→ PROBLEM REQUIREMENTS
Find the string "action" in the listing below and return each line it appears in.

* * * * *

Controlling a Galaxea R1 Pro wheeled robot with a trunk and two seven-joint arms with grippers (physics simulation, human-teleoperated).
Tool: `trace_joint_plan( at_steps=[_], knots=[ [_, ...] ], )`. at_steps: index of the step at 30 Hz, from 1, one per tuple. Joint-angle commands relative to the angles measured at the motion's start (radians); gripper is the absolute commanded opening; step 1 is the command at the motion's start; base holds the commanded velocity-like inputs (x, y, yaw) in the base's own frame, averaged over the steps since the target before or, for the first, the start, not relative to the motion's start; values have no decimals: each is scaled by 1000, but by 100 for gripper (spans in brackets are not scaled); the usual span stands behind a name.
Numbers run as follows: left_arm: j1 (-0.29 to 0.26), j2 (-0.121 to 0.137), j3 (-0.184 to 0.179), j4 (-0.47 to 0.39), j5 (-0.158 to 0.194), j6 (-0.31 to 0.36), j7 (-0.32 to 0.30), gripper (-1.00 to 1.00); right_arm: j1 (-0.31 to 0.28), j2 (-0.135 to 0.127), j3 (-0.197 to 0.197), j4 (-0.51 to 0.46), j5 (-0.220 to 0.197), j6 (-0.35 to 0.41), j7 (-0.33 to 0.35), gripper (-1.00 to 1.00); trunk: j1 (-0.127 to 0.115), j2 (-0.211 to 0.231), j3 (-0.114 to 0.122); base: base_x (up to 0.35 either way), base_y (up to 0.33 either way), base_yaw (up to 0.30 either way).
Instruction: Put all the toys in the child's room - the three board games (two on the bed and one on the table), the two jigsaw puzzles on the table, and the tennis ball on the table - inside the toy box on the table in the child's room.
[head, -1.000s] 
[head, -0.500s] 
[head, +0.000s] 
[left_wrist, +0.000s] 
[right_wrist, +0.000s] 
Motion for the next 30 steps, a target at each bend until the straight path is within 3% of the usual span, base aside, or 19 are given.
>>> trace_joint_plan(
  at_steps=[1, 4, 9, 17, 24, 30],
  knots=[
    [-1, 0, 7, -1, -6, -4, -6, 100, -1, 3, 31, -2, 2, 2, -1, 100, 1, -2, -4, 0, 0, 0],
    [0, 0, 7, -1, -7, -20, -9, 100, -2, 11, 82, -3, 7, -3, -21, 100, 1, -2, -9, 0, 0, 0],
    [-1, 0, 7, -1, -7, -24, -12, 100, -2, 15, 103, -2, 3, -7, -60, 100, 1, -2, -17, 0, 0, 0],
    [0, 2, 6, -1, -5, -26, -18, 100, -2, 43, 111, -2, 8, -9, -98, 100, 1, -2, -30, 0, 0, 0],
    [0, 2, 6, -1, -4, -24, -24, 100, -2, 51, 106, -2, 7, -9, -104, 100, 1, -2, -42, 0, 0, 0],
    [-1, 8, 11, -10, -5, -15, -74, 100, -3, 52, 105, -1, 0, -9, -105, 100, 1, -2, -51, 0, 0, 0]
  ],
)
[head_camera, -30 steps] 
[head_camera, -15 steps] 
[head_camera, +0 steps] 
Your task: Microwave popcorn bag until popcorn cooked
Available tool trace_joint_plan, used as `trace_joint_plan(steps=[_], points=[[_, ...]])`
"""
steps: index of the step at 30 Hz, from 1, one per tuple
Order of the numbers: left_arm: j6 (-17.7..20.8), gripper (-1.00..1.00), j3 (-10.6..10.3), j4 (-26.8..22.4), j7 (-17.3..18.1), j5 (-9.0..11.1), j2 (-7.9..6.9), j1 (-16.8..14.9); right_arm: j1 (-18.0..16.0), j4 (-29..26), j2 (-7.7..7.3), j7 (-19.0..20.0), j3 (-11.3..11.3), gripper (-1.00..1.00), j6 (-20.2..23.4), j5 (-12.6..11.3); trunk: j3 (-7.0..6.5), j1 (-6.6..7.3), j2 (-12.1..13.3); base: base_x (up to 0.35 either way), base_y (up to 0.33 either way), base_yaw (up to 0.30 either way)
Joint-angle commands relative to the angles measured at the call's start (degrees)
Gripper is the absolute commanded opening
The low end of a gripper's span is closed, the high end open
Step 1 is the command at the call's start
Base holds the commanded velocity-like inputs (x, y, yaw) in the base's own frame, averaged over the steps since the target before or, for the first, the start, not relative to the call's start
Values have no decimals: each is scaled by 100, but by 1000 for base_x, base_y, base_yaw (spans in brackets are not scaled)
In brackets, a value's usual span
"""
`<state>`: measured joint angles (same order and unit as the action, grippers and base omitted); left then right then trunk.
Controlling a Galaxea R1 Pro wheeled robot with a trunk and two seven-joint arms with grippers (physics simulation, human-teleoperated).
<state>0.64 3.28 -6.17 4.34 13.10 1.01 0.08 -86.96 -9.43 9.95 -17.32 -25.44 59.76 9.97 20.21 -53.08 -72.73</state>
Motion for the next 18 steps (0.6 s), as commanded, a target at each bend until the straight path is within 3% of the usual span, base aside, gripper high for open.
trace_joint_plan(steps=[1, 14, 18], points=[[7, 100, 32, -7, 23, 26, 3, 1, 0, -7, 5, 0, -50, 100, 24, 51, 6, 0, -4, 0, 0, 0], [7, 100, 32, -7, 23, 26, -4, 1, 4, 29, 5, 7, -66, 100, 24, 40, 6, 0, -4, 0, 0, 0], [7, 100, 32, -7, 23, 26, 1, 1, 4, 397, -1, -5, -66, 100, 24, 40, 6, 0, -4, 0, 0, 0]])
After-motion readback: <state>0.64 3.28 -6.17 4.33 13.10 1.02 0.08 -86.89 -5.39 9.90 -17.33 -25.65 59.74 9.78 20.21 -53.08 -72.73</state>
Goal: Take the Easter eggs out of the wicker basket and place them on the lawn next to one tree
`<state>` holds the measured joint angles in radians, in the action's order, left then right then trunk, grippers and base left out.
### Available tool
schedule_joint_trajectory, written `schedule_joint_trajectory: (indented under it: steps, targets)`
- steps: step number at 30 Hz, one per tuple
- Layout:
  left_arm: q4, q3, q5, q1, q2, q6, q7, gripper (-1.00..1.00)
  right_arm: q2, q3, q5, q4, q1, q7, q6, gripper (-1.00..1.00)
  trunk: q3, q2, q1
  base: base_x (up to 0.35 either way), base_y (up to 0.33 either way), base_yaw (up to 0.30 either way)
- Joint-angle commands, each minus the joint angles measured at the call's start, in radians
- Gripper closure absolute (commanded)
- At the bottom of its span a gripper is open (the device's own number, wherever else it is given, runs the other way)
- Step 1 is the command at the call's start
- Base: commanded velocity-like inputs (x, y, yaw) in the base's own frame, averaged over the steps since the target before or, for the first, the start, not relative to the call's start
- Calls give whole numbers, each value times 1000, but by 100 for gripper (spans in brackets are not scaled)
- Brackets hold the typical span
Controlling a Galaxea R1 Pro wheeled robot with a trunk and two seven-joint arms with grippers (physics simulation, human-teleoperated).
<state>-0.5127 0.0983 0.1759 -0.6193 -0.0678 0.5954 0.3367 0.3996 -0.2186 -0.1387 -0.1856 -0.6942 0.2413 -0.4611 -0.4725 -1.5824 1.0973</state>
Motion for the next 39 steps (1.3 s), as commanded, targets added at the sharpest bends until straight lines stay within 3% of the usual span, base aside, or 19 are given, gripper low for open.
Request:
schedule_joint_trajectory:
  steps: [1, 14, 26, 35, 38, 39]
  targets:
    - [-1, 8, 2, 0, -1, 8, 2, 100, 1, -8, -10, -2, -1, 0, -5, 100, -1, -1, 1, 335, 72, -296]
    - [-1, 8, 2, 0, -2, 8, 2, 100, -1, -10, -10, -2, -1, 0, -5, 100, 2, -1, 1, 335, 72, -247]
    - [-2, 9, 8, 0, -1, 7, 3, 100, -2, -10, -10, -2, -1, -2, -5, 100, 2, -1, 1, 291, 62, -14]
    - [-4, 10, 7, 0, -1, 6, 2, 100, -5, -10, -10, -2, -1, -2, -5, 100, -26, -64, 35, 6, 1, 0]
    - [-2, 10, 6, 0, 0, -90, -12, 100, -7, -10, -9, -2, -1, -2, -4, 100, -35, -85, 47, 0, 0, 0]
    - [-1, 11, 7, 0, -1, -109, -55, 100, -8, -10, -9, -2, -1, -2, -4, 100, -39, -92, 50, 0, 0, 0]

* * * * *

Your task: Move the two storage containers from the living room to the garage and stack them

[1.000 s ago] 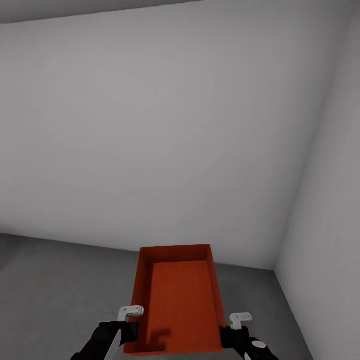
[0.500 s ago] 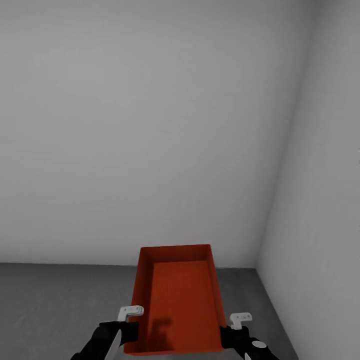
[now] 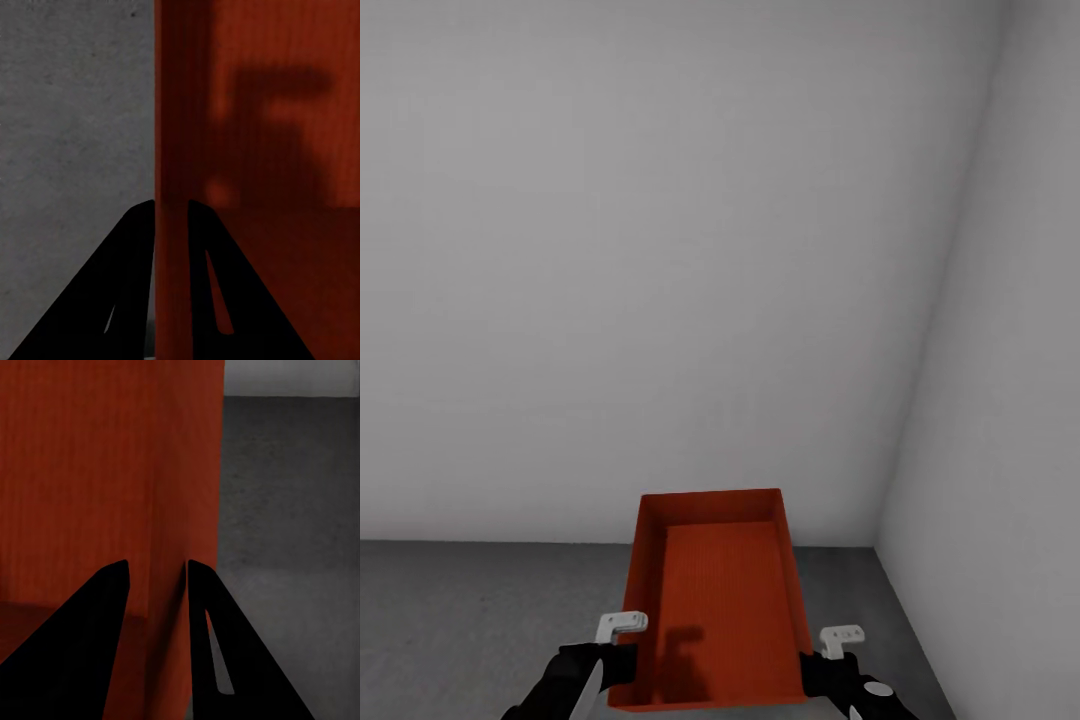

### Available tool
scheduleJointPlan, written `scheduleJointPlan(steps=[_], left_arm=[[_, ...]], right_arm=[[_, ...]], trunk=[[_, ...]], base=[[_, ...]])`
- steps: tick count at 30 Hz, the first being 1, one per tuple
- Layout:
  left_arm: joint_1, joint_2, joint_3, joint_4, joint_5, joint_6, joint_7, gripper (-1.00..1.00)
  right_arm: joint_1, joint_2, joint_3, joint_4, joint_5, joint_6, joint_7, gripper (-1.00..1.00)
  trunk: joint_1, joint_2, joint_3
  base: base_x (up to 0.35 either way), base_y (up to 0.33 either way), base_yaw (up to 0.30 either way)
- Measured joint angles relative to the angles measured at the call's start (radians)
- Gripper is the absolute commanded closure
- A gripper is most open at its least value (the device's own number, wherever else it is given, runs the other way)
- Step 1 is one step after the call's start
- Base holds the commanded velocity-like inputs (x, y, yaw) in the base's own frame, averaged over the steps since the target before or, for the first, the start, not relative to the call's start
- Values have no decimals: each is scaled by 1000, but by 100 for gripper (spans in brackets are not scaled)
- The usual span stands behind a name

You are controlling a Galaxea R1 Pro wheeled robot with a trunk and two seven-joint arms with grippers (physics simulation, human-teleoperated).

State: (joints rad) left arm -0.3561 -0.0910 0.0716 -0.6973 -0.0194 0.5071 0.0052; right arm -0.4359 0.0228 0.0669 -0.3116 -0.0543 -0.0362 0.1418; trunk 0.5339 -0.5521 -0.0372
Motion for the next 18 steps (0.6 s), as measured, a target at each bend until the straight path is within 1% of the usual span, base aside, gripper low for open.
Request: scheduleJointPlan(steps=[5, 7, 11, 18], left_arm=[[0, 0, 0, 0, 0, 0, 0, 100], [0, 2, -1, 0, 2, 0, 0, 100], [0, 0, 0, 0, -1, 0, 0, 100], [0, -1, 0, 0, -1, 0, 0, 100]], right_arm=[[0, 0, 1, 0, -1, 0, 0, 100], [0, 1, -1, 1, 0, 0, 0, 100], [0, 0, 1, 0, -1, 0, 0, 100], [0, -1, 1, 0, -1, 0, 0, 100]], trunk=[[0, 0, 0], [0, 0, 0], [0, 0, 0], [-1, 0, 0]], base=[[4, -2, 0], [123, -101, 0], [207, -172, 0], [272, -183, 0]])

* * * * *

→ EXERCISE SOLUTION
`<state>`: measured joint angles (same order and unit as the action, grippers and base omitted); left then right then trunk.
`<state>` holds the measured joint angles in radians, in the action's order, left then right then trunk, grippers and base left out.

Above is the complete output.